The data is to be reproduced in full and without error.

[Start of section]

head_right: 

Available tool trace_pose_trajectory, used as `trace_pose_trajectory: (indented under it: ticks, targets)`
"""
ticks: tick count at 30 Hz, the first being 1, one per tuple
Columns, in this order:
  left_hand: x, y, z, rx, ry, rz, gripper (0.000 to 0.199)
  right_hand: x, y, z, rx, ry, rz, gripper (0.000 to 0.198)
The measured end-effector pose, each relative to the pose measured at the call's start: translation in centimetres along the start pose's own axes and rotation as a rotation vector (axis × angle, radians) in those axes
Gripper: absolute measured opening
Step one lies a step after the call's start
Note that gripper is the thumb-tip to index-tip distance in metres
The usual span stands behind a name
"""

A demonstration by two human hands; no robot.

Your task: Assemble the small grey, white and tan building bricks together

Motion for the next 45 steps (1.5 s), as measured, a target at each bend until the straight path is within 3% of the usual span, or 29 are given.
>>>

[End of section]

• [Task output]:
head_right: 

Available tool trace_pose_trajectory, used as `trace_pose_trajectory: (indented under it: ticks, targets)`
"""
ticks: tick count at 30 Hz, the first being 1, one per tuple
Columns, in this order:
  left_hand: x, y, z, rx, ry, rz, gripper (0.000 to 0.199)
  right_hand: x, y, z, rx, ry, rz, gripper (0.000 to 0.198)
The measured end-effector pose, each relative to the pose measured at the call's start: translation in centimetres along the start pose's own axes and rotation as a rotation vector (axis × angle, radians) in those axes
Gripper: absolute measured opening
Step one lies a step after the call's start
Note that gripper is the thumb-tip to index-tip distance in metres
The usual span stands behind a name
"""

A demonstration by two human hands; no robot.

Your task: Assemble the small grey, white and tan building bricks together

Motion for the next 45 steps (1.5 s), as measured, a target at each bend until the straight path is within 3% of the usual span, or 29 are given.
>>>

This answer requires nothing further.